* DATA PROVIDED
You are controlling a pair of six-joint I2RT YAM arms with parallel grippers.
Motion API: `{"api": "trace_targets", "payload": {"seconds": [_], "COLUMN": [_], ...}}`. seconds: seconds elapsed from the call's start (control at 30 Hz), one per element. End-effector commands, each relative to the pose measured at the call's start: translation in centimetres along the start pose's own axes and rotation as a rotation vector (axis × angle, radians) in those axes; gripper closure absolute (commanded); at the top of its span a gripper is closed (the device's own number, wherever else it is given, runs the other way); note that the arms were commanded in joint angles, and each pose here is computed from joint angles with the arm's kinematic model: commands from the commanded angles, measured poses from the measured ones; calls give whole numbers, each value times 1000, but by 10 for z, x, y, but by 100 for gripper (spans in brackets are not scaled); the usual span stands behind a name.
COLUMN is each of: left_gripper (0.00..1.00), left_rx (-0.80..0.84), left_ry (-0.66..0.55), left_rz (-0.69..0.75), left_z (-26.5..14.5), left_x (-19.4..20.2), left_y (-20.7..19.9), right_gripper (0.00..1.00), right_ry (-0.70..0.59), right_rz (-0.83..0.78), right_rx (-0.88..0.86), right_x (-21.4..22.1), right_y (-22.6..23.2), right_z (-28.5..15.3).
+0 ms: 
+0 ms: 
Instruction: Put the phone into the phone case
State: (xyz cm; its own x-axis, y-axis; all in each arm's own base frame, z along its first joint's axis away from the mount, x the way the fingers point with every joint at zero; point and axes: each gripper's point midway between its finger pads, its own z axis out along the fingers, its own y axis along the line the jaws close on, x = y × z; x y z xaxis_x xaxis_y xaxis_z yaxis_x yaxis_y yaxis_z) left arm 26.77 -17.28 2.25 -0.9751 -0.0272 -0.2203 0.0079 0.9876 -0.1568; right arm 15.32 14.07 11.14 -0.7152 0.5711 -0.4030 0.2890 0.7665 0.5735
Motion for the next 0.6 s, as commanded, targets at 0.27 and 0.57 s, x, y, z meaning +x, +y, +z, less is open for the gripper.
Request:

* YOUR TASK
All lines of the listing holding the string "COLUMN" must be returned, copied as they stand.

* EXERCISE ANSWER
Motion API: `{"api": "trace_targets", "payload": {"seconds": [_], "COLUMN": [_], ...}}`. seconds: seconds elapsed from the call's start (control at 30 Hz), one per element. End-effector commands, each relative to the pose measured at the call's start: translation in centimetres along the start pose's own axes and rotation as a rotation vector (axis × angle, radians) in those axes; gripper closure absolute (commanded); at the top of its span a gripper is closed (the device's own number, wherever else it is given, runs the other way); note that the arms were commanded in joint angles, and each pose here is computed from joint angles with the arm's kinematic model: commands from the commanded angles, measured poses from the measured ones; calls give whole numbers, each value times 1000, but by 10 for z, x, y, but by 100 for gripper (spans in brackets are not scaled); the usual span stands behind a name.
COLUMN is each of: left_gripper (0.00..1.00), left_rx (-0.80..0.84), left_ry (-0.66..0.55), left_rz (-0.69..0.75), left_z (-26.5..14.5), left_x (-19.4..20.2), left_y (-20.7..19.9), right_gripper (0.00..1.00), right_ry (-0.70..0.59), right_rz (-0.83..0.78), right_rx (-0.88..0.86), right_x (-21.4..22.1), right_y (-22.6..23.2), right_z (-28.5..15.3).

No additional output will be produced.